Rumänien bekommt von der Europäische Kommission und dem Internationalen Währungsfonds (IWF) eine Krisenhilfe in Höhe von 19,95 Mrd. Euro zur Abfederung der globalen Wirtschaftskrise. Davon stellt der IWF 12,95 Mrd. Euro in einem zweijährigen Stand-by-Kredit zur Verfügung, sagte der Chef der IWF-Mission, Jeffrey Franks, am Mittwoch in Bukarest nach Abschluss der Verhandlungen. Seit Herbst 2008 konnten wegen der Finanzkrise bereits die EU-Mitglieder Ungarn und Lettland einen Staatsbankrott nur durch Milliardenhilfen des IWF und der EU abwenden.
Die Europäische Kommission trage 5 Mrd. Euro aus dem Notfallfonds der EU zu dem in Bukarest geschnürten Kreditpaket bei, hieß es weiter. Beteiligt seien mit jeweils 1 Mrd. Euro ferner die Weltbank sowie die Europäische Bank für Wiederaufbau und Entwicklung zusammen mit anderen Instituten. An die Auszahlung des Milliardenkredits sind strenge Auflagen für die Regierung in Bukarest gekoppelt.
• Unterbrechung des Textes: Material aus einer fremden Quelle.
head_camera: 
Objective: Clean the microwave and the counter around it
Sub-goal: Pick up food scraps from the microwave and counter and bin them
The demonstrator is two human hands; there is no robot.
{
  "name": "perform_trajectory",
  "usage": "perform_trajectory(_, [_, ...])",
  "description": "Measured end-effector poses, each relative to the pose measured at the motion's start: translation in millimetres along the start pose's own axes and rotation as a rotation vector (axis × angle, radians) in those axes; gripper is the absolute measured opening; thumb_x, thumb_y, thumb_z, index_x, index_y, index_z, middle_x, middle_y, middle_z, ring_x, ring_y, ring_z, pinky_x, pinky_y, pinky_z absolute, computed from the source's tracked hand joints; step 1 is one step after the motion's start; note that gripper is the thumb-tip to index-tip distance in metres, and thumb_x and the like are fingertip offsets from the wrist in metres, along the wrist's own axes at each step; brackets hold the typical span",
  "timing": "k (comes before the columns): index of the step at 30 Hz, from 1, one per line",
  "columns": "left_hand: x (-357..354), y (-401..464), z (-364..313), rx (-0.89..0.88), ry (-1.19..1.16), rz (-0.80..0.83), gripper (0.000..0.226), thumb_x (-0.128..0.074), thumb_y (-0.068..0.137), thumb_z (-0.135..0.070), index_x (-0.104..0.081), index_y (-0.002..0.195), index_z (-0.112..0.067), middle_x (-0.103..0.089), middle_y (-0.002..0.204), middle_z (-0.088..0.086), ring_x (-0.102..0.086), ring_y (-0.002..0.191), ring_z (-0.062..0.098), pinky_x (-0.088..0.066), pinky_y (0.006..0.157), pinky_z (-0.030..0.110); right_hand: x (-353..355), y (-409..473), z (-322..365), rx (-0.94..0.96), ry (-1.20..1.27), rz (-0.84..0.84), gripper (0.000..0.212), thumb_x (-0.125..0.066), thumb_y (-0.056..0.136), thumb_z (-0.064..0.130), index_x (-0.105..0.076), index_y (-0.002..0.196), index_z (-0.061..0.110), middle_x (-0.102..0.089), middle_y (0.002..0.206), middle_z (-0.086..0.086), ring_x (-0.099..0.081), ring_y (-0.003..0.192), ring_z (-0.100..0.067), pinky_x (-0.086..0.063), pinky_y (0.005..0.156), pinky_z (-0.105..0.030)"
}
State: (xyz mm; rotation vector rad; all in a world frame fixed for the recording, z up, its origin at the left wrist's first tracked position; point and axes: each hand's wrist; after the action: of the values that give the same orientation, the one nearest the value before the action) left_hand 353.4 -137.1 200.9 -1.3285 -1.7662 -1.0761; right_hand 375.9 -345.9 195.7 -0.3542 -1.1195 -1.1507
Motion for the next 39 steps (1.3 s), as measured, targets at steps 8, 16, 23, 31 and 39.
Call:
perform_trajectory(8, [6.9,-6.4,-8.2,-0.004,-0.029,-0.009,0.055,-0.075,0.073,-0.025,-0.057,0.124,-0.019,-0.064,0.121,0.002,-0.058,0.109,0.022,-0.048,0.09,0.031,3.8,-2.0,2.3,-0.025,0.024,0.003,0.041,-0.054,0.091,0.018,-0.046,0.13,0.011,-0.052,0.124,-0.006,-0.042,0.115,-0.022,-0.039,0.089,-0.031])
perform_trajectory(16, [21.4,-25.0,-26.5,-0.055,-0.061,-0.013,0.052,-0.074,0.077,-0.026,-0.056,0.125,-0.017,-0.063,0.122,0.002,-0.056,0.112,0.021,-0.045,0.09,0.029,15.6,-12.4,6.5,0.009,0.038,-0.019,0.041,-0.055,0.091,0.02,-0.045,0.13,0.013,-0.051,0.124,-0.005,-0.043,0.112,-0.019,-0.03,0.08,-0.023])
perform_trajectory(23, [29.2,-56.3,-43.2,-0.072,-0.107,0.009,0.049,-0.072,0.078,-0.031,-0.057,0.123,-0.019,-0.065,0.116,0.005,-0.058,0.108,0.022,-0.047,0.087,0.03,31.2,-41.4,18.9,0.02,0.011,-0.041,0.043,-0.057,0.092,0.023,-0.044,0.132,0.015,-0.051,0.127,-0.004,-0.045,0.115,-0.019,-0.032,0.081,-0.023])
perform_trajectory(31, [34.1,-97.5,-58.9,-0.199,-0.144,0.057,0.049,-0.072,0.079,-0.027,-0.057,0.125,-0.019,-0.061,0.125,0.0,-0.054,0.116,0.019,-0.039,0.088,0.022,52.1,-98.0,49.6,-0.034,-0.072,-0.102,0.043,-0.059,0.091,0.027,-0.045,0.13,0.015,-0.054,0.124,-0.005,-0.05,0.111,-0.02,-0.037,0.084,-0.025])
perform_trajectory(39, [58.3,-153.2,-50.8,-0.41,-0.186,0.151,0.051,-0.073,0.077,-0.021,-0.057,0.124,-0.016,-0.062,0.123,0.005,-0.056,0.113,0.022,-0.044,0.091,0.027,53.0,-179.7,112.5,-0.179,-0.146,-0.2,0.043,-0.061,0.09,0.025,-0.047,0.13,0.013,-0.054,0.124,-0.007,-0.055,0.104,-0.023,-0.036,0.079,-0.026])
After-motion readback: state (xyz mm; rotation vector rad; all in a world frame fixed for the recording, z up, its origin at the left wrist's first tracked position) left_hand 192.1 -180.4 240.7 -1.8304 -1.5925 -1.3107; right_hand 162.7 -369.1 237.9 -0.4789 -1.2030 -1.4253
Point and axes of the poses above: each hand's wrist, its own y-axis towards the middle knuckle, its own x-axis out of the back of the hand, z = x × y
Vertreter des IWF und der Europäischen Kommission hatten zwei Wochen lang die wirtschaftliche Lage des neuen EU-Staates überprüft.
Der IWF und die rumänische Behörden einigten sich auf eine Neuverschuldung in diesem Jahr von 4,6 Prozent des Bruttoinlandsprodukts, verlautete es aus Regierungsquellen. Ferner habe sich Bukarest verpflichtet, die Löhne im öffentlichen Dienst einzufrieren. In dem Haushaltsplan 2009 war ein Budgetdefizit von zwei Prozent des Bruttoinlandsprodukts vorgesehen.
Mit einer Unterzeichnung des Kreditabkommens wird in zwei Wochen gerechnet. Der IWF-Direktorenrat in Washington will am 4. Mai über das Abkommen befinden. Der IWF rechnet mit einer Schrumpfung der rumänischen Wirtschaft in diesem Jahr um vier bis sechs Prozent. 2008 war die rumänische Wirtschaft noch um 7,1 Prozent gewachsen.